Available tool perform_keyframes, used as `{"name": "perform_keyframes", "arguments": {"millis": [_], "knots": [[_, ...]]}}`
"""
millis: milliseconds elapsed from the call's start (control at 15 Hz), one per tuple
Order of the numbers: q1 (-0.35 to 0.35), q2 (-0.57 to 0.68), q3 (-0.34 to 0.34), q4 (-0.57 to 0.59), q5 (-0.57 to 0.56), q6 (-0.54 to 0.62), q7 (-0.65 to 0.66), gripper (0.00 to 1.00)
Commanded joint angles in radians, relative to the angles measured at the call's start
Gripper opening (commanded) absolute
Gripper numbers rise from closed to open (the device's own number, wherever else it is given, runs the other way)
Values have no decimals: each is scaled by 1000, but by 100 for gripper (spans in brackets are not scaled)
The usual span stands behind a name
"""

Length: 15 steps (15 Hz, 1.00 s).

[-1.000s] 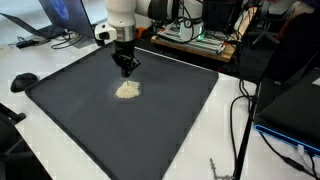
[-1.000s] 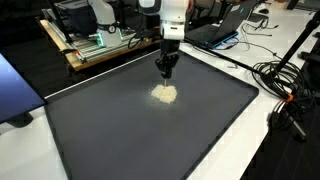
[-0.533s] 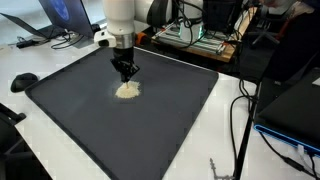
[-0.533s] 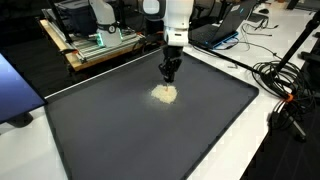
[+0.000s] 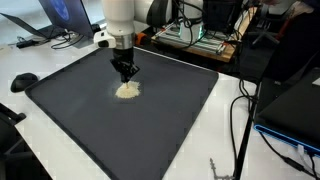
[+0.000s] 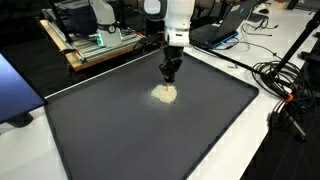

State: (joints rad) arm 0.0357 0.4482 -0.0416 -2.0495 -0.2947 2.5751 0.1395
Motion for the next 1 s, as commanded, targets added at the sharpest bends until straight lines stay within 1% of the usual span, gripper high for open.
{"name": "perform_keyframes", "arguments": {"millis": [0, 933], "knots": [[7, 38, -8, 19, 33, -10, -20, 3], [17, -93, -29, -86, 8, -4, 1, 3]]}}
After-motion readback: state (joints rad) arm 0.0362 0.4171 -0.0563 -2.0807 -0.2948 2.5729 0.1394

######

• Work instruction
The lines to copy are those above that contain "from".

• Answer for this exercise
millis: milliseconds elapsed from the call's start (control at 15 Hz), one per tuple
Gripper numbers rise from closed to open (the device's own number, wherever else it is given, runs the other way)

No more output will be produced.